Contact your primary care physician if you experience this type of back or leg pain. They can assess the severity of the damage — from minor to severe — and assist you in determining the best course of action.


Treatment options for leg pain that radiates


When it comes to treating radiating leg pain, there are usually four degrees of treatment.
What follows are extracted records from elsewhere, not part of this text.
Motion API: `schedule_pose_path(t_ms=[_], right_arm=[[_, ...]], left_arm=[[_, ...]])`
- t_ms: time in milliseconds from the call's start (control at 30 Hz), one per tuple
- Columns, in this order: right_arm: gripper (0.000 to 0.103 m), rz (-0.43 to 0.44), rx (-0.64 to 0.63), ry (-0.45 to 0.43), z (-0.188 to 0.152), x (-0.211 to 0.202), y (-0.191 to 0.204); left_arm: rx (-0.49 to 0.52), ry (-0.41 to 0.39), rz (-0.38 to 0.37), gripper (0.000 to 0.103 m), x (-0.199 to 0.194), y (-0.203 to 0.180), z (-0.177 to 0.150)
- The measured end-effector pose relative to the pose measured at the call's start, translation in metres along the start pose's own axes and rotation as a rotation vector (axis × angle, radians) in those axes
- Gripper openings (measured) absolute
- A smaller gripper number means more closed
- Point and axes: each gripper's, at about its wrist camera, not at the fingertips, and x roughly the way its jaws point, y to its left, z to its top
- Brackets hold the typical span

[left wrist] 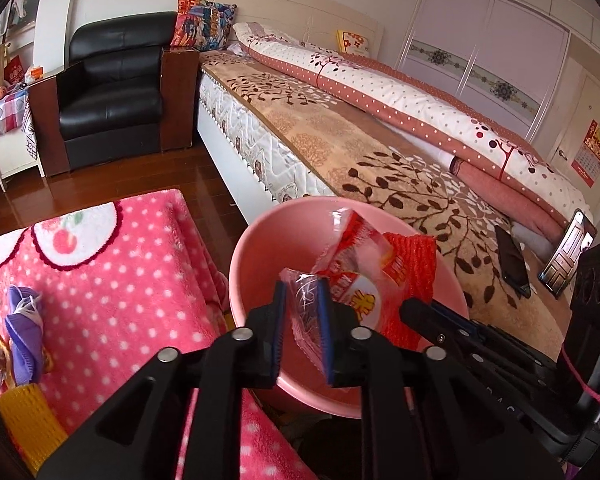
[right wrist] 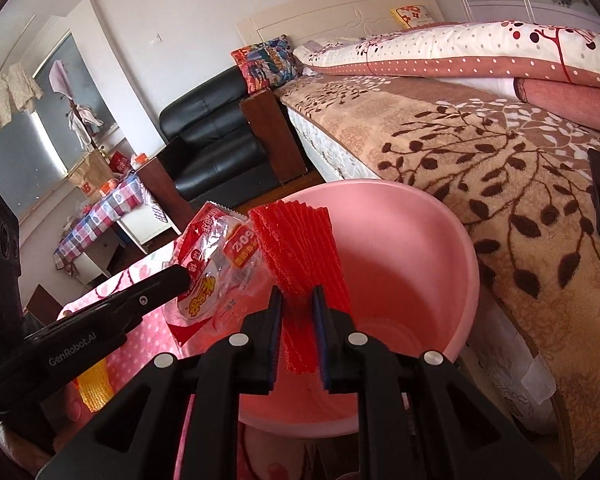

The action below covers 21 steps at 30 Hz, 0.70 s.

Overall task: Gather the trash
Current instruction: 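Open both tools to drop the bag and net into the bucket, then move both open tools back over the trash on the table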

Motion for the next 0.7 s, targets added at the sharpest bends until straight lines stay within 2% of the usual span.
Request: schedule_pose_path(t_ms=[33, 100, 400, 700], right_arm=[[0.025, -0.005, 0.0, 0.0, 0.0, 0.001, 0.0], [0.035, -0.009, 0.001, 0.0, -0.001, 0.003, 0.0], [0.042, 0.0, -0.022, -0.016, -0.003, -0.007, 0.012], [0.049, 0.045, -0.152, -0.065, -0.023, -0.04, 0.078]], left_arm=[[-0.006, 0.008, -0.007, 0.033, 0.001, 0.001, 0.0], [-0.023, 0.019, -0.019, 0.04, 0.002, 0.004, 0.001], [-0.02, -0.021, -0.027, 0.04, -0.022, 0.005, 0.003], [-0.048, -0.102, 0.037, 0.04, -0.086, 0.02, -0.005]])
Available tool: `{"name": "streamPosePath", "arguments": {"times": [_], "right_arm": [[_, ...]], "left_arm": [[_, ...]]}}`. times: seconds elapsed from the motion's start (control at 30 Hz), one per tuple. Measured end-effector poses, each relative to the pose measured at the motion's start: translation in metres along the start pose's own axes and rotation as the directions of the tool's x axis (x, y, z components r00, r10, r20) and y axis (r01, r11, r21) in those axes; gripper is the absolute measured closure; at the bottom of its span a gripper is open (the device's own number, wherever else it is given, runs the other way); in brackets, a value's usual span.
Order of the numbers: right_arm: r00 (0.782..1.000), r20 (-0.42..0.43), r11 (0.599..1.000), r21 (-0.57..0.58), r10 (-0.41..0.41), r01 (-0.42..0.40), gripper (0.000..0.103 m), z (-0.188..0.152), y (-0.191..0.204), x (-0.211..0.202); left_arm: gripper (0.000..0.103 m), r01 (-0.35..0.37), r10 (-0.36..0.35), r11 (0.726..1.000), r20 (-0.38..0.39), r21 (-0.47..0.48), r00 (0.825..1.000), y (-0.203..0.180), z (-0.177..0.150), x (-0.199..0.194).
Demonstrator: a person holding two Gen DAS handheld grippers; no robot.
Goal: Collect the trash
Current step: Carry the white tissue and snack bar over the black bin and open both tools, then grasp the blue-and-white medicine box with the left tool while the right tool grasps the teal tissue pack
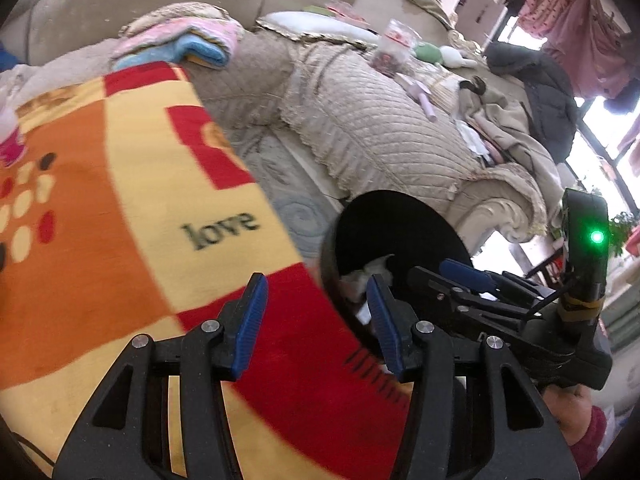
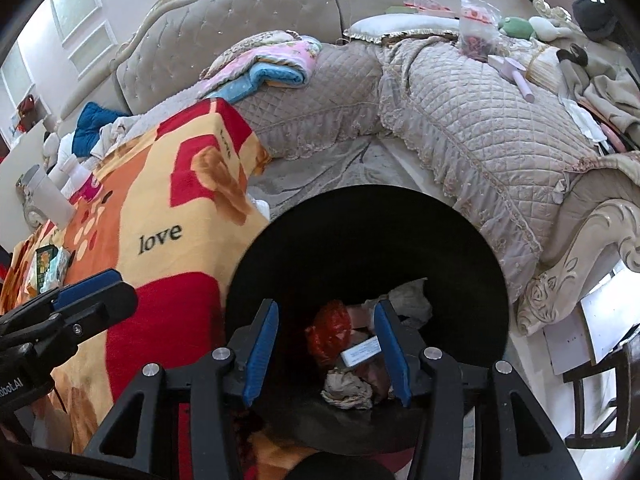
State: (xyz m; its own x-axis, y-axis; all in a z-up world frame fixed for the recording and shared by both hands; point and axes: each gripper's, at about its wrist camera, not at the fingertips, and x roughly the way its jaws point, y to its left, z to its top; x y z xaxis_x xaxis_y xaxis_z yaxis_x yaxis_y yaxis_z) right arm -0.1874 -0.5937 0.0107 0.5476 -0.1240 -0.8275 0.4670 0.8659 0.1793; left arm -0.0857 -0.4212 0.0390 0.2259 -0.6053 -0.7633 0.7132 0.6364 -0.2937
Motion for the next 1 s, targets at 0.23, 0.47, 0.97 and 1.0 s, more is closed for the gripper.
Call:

Your doctor may suggest one or more of the following treatments, depending on the intensity of your pain:

Medication that reduces inflammation


If over-the-counter anti-inflammatory medications like ibuprofen don't help, you'll need to see your doctor for an informal check.

"An anti-inflammatory medicine or a steroid dose pack will normally be prescribed as long as you don't show any indicators of major muscle weakness."

When a nerve root is inflamed by a disk herniation or irritated by normal age deterioration, the pain usually subsides.


Physical therapy 


If the pain does not improve after a few weeks, your doctor may recommend physical therapy to help strengthen and stretch the muscles that the nerve supplies. For suspected disk herniation, doctors frequently recommend stretching exercises, back strengthening exercises, or a McKenzie back program.

Over time, these activities may help to ease the pain.

In about 80% of people with radiating leg pain, the pain will go away on its own without the need for surgery.

Injections


However, if the pain and other symptoms don't go away after taking these steps for six to eight weeks, your doctor may order X-rays or an MRI (magnetic resonance imaging), and he or she may send you to an interventional pain specialist or a pain management specialist.

An MRI scan and or a lumbar X-ray can often indicate the source of the problem. Scans may detect a disk herniation causing nerve compression or age-related arthritic changes causing nerve compression. This can result in stenosis, a narrowing of the spinal canal or foramina that puts pressure on the spinal cord or nerves.

Your pain management physician may recommend a spinal injection if the scans reveal one of these disorders.

Instead of an anti-inflammatory steroid, these injections are steroid treatments targeted to the exact spot of compression or inflammation to relax the nerve root. This procedure may just necessitate one injection or may necessitate multiple injections.

Surgical evaluation


The next step after spinal injections is to see if surgery is the best option for you.

The patient should be examined, and the image should be evaluated as well. Then we'd talk about surgical choices, including their risks and benefits, as well as the expected outcome.